PROMPT
Beginning with the first line of the data below, extract each line up to and including the one containing "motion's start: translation". Copy them exactly and add nothing.

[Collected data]
________

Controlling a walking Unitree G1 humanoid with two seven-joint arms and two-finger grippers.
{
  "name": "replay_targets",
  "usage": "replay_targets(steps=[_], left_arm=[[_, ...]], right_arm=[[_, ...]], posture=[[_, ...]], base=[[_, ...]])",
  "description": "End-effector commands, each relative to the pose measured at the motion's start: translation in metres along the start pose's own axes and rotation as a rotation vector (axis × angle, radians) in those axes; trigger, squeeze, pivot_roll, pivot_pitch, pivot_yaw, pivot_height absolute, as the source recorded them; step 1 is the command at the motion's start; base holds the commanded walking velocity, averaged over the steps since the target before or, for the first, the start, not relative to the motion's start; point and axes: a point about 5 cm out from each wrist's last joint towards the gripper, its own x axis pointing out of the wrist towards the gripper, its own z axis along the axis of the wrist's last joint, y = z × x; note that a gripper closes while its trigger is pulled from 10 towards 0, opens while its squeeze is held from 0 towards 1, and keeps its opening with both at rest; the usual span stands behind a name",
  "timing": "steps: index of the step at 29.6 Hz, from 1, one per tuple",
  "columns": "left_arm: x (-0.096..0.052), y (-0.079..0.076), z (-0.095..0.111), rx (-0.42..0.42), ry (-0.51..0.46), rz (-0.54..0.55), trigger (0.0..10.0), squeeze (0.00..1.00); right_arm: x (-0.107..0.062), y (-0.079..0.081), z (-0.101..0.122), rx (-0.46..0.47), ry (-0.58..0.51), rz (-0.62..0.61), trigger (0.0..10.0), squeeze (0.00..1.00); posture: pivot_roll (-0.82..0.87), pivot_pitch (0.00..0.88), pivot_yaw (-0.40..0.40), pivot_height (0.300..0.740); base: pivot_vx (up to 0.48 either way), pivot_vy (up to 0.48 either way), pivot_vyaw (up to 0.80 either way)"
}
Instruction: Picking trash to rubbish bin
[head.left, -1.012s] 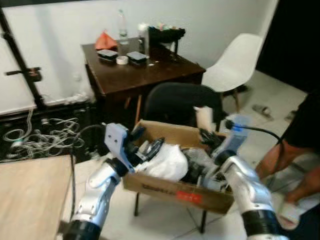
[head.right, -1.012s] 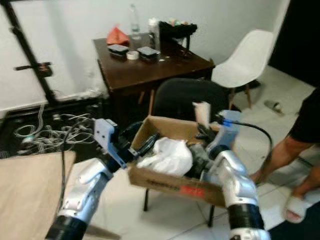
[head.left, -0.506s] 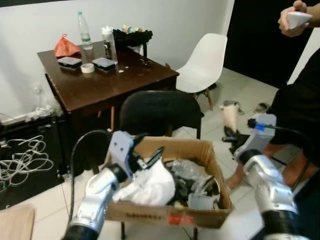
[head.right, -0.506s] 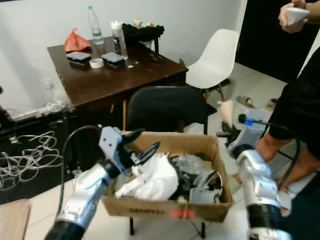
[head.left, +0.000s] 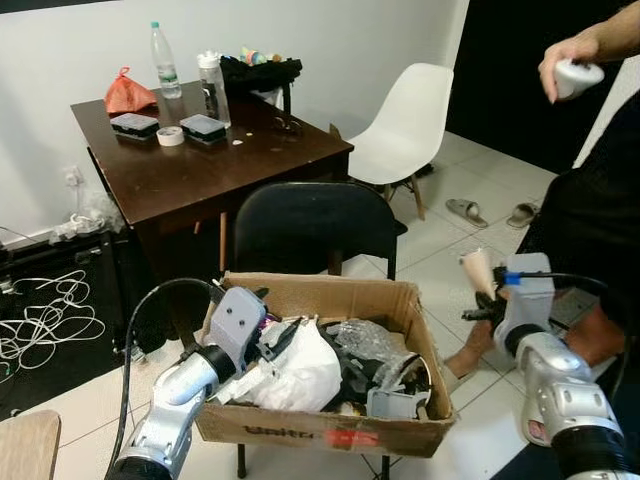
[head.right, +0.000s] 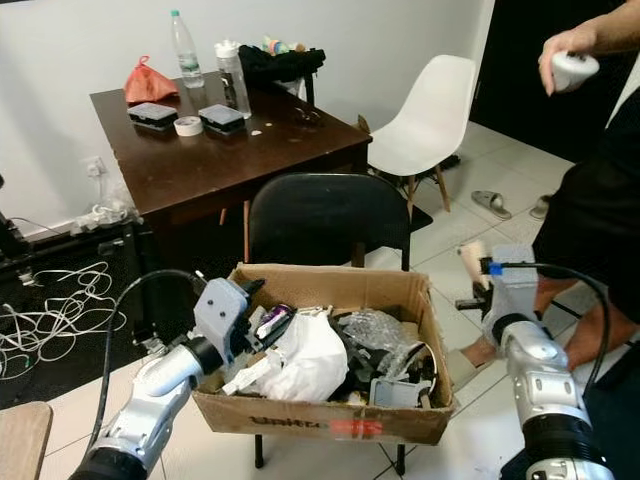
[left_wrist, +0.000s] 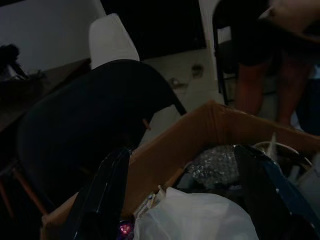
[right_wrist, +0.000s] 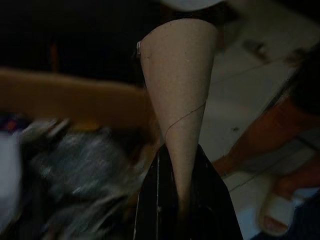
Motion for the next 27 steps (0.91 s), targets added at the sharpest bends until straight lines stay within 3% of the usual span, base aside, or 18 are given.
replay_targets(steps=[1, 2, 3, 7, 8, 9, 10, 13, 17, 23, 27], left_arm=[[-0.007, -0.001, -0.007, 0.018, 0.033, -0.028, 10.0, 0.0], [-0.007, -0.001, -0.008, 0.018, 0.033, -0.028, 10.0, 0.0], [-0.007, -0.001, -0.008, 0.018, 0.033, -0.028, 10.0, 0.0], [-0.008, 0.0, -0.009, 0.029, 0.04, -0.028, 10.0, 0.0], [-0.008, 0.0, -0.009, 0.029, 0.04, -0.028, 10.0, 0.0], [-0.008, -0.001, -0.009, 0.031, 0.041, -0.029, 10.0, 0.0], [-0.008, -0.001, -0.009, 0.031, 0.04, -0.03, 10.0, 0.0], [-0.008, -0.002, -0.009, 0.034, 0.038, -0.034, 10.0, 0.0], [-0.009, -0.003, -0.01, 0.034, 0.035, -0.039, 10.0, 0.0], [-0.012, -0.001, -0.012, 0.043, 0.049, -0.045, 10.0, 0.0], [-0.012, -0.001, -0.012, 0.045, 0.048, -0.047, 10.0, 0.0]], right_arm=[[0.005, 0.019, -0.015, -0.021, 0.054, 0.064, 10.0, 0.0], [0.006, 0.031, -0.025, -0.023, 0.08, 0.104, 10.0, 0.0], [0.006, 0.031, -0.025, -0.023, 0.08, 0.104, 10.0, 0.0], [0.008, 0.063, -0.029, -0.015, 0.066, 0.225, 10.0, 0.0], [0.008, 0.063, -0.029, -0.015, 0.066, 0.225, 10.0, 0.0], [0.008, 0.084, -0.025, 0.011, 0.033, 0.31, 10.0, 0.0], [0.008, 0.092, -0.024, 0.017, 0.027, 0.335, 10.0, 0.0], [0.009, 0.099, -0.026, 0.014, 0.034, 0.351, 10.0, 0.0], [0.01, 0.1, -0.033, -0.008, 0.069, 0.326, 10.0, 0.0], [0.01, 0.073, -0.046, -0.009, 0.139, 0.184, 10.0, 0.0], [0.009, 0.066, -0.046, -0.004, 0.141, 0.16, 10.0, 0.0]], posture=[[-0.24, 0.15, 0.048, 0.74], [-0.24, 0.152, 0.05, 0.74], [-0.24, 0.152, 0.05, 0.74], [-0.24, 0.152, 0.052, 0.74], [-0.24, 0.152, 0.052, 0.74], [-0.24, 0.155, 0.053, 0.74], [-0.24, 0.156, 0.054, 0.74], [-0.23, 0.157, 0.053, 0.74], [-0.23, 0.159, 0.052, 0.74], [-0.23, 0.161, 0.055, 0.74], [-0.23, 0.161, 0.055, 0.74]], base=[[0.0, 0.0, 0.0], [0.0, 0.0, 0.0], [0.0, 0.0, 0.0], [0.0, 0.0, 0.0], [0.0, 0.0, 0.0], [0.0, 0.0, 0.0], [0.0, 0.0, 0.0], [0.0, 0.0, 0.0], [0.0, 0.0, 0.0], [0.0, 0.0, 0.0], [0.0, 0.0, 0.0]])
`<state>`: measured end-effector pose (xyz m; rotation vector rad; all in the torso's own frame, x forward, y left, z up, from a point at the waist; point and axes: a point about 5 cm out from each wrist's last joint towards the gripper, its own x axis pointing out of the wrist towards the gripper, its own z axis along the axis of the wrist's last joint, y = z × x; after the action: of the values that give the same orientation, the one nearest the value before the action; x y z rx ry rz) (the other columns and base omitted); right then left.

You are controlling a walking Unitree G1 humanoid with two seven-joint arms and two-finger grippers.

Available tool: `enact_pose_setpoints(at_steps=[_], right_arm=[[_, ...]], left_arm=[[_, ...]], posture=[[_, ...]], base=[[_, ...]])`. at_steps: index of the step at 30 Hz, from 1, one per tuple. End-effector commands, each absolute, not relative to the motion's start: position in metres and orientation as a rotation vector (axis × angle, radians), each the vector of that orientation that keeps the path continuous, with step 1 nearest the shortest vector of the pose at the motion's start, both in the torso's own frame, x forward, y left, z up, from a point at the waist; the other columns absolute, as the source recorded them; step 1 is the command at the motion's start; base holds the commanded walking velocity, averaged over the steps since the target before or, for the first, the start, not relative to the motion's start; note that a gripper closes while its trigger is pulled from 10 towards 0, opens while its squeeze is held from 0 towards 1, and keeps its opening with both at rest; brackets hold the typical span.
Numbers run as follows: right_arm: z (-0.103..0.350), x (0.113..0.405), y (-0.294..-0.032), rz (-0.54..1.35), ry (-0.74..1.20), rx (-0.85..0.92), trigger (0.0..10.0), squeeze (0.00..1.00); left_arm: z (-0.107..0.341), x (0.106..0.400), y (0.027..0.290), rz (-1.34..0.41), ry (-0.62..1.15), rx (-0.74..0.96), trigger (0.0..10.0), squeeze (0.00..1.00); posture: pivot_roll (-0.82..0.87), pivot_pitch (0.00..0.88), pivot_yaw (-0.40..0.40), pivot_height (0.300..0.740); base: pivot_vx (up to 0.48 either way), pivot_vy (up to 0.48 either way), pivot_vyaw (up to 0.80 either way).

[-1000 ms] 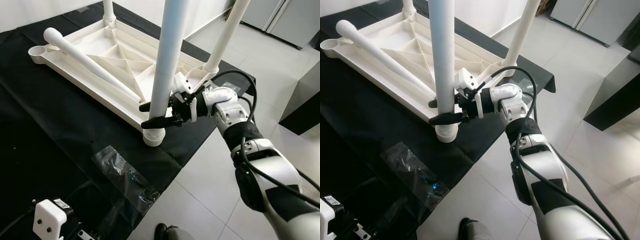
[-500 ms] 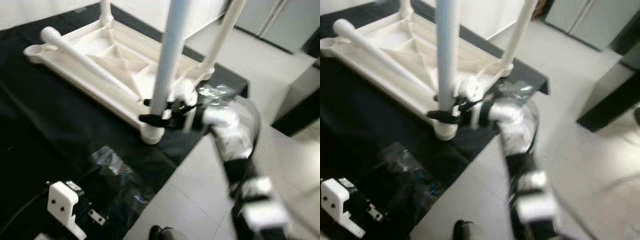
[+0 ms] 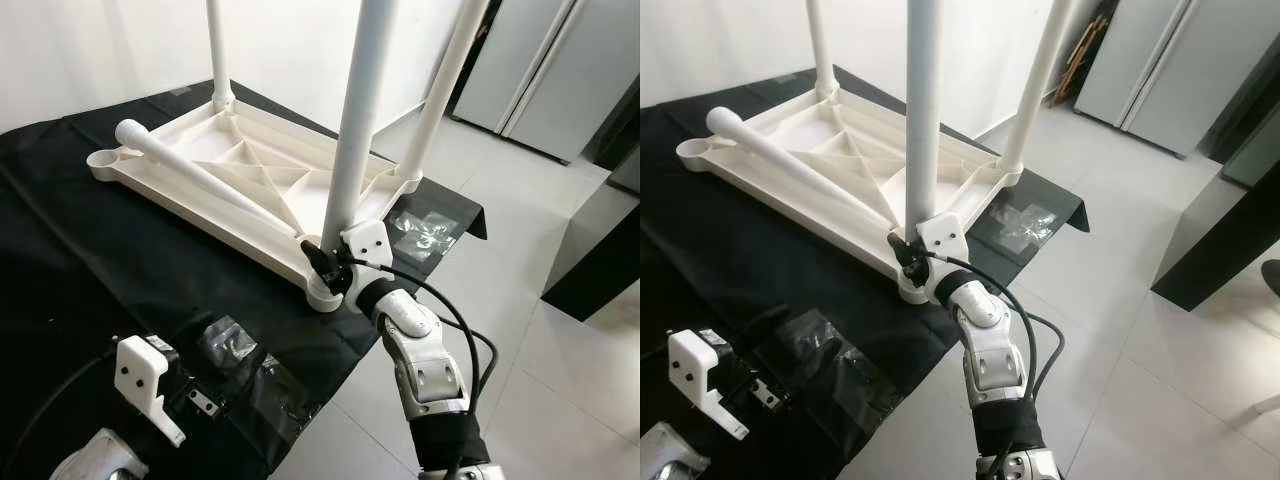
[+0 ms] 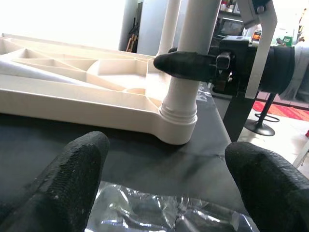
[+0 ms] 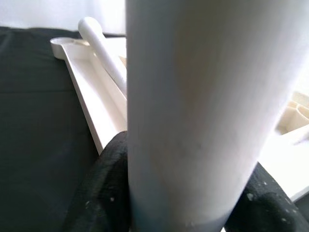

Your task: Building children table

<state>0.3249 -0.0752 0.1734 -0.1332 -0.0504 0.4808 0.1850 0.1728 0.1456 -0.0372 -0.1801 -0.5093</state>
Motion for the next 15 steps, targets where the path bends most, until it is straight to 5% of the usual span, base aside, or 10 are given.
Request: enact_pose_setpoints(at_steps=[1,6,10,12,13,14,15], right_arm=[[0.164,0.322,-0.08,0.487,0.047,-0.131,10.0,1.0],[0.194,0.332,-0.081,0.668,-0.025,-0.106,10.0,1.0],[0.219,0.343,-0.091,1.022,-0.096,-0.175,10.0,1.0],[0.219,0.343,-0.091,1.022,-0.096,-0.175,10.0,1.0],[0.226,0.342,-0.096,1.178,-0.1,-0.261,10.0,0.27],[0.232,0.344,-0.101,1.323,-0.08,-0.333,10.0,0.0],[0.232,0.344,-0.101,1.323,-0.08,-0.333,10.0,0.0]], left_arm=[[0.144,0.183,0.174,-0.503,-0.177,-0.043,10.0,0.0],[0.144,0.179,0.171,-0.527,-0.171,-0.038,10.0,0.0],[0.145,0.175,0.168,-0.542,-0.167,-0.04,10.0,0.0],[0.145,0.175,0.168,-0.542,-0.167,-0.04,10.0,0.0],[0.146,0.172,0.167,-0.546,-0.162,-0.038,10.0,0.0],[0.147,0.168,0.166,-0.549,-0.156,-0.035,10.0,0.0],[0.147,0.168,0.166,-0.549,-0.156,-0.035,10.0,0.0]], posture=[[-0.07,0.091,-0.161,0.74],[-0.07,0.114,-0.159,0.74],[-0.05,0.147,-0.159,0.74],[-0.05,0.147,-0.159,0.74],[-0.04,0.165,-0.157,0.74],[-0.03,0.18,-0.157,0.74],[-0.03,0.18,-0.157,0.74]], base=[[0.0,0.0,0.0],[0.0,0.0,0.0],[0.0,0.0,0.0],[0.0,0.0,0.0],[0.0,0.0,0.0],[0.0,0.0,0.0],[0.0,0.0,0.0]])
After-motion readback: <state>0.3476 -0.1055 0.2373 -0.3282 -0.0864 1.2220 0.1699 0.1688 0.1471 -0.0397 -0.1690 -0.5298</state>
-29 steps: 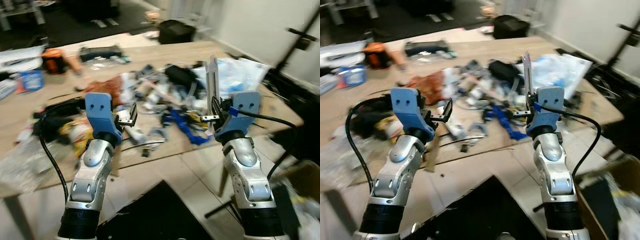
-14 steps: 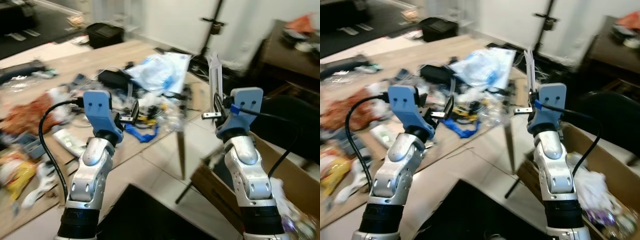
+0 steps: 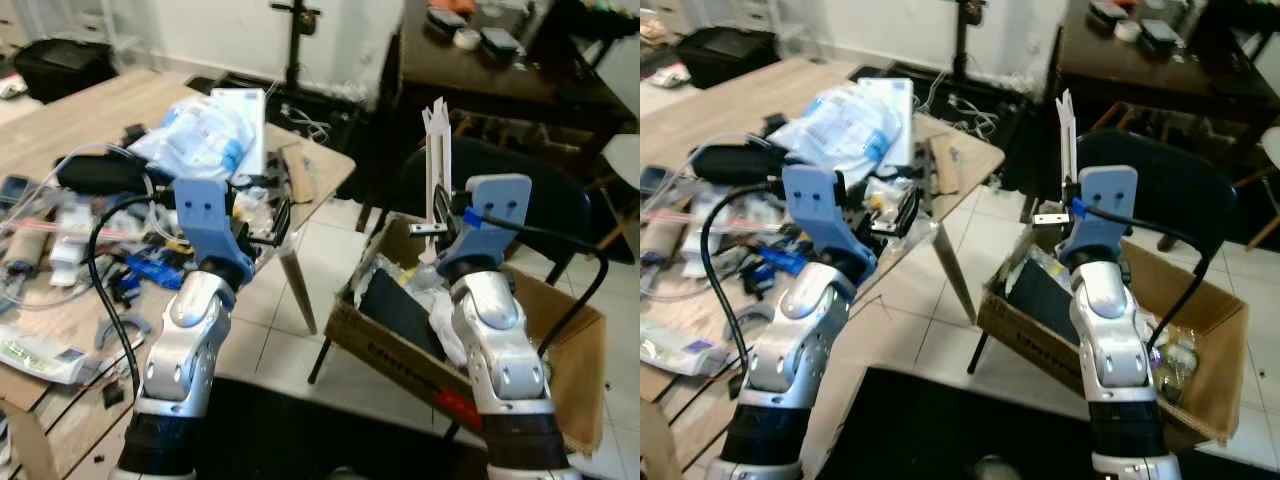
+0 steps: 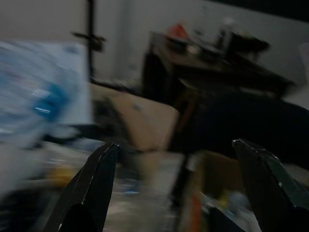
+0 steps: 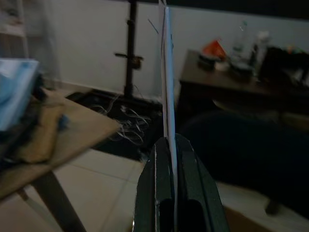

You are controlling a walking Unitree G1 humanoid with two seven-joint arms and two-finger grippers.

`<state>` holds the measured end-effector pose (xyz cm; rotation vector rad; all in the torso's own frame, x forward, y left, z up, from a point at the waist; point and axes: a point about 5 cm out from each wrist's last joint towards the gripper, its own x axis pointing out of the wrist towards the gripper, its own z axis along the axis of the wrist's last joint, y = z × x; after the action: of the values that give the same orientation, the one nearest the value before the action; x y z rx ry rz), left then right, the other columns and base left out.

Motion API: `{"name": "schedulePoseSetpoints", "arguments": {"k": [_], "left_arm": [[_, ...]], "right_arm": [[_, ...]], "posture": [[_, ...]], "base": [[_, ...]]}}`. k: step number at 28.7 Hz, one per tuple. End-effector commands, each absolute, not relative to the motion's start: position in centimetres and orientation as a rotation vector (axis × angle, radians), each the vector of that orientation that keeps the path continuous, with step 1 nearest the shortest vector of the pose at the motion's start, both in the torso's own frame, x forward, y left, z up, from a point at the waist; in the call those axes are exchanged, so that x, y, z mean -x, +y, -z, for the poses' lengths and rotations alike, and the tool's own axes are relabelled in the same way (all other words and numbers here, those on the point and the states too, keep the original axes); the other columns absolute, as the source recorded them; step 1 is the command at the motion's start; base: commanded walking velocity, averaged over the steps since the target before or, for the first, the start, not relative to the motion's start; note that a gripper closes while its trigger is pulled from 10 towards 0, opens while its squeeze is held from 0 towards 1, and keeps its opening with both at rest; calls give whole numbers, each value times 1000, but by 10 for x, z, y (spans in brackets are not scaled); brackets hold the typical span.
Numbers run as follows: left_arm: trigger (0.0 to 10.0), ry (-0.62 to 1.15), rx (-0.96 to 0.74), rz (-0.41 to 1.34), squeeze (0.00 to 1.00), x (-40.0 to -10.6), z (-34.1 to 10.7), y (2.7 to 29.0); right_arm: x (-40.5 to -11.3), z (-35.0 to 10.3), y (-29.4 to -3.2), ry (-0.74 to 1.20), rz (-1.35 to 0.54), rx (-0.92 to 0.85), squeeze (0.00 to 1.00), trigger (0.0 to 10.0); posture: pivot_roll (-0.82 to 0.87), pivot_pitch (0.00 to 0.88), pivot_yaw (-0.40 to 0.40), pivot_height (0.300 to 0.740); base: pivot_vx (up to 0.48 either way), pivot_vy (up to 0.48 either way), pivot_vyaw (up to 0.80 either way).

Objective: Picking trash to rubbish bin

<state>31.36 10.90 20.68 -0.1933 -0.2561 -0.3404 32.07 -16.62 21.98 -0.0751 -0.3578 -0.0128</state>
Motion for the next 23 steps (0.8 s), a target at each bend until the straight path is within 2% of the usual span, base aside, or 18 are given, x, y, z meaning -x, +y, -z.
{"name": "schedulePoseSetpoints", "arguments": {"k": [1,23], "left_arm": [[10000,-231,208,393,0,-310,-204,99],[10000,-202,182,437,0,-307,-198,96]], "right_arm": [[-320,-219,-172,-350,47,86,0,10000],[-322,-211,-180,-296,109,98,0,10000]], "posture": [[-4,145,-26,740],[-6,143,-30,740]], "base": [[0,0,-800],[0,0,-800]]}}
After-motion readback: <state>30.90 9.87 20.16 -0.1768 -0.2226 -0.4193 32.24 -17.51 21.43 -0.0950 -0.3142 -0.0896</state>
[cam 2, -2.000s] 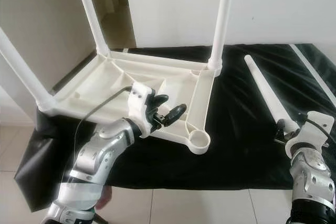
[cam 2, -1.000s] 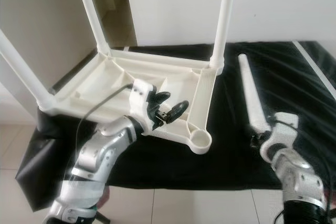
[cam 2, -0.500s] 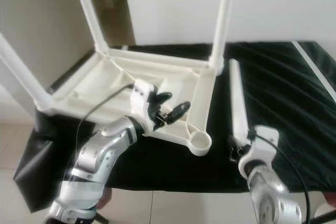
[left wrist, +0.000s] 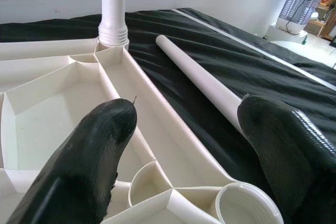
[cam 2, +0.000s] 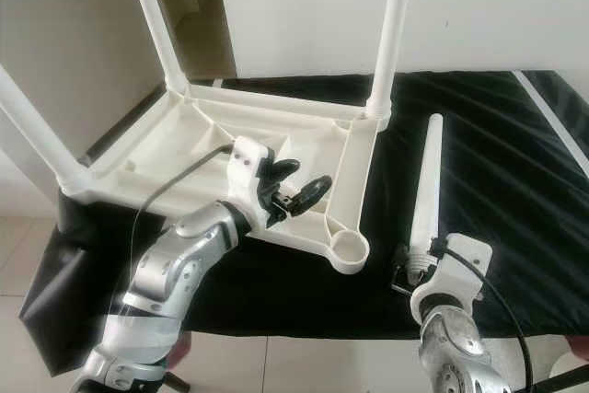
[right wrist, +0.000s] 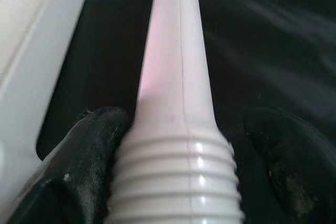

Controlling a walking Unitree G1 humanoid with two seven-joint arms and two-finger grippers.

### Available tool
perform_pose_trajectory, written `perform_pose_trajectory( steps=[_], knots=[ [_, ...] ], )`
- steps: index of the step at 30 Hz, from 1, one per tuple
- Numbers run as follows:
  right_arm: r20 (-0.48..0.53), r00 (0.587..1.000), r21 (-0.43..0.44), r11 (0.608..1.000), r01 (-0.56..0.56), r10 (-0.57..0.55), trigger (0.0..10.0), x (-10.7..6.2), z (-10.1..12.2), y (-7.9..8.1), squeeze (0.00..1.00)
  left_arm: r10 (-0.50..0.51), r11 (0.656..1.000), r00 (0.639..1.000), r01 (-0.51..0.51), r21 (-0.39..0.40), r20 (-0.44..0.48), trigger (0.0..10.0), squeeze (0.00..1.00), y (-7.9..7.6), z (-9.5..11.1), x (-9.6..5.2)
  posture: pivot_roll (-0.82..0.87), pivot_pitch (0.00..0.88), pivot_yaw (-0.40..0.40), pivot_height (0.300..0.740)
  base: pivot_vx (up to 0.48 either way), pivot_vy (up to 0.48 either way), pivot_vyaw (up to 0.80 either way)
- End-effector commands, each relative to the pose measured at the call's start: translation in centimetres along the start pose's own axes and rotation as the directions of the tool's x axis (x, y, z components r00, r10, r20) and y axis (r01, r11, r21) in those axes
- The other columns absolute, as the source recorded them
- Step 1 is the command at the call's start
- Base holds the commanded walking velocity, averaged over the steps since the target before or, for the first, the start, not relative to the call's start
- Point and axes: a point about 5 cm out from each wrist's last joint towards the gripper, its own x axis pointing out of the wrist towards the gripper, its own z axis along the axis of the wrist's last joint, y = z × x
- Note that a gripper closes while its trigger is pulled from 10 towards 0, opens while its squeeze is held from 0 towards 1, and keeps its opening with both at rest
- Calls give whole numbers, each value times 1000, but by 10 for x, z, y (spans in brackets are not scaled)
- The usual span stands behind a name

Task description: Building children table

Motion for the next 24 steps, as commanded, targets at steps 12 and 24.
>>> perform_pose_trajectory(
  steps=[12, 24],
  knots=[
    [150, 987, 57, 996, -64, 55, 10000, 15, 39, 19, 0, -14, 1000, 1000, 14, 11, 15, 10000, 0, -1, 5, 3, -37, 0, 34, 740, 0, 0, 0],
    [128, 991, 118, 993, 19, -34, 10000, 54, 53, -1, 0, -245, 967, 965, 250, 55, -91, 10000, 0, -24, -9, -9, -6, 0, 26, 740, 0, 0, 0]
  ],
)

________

SOLUTION TO THIS EXERCISE
Controlling a walking Unitree G1 humanoid with two seven-joint arms and two-finger grippers.
{
  "name": "replay_targets",
  "usage": "replay_targets(steps=[_], left_arm=[[_, ...]], right_arm=[[_, ...]], posture=[[_, ...]], base=[[_, ...]])",
  "description": "End-effector commands, each relative to the pose measured at the motion's start: translation in metres along the start pose's own axes and rotation as a rotation vector (axis × angle, radians) in those axes; trigger, squeeze, pivot_roll, pivot_pitch, pivot_yaw, pivot_height absolute, as the source recorded them; step 1 is the command at the motion's start; base holds the commanded walking velocity, averaged over the steps since the target before or, for the first, the start, not relative to the motion's start; point and axes: a point about 5 cm out from each wrist's last joint towards the gripper, its own x axis pointing out of the wrist towards the gripper, its own z axis along the axis of the wrist's last joint, y = z × x; note that a gripper closes while its trigger is pulled from 10 towards 0, opens while its squeeze is held from 0 towards 1, and keeps its opening with both at rest; the usual span stands behind a name",

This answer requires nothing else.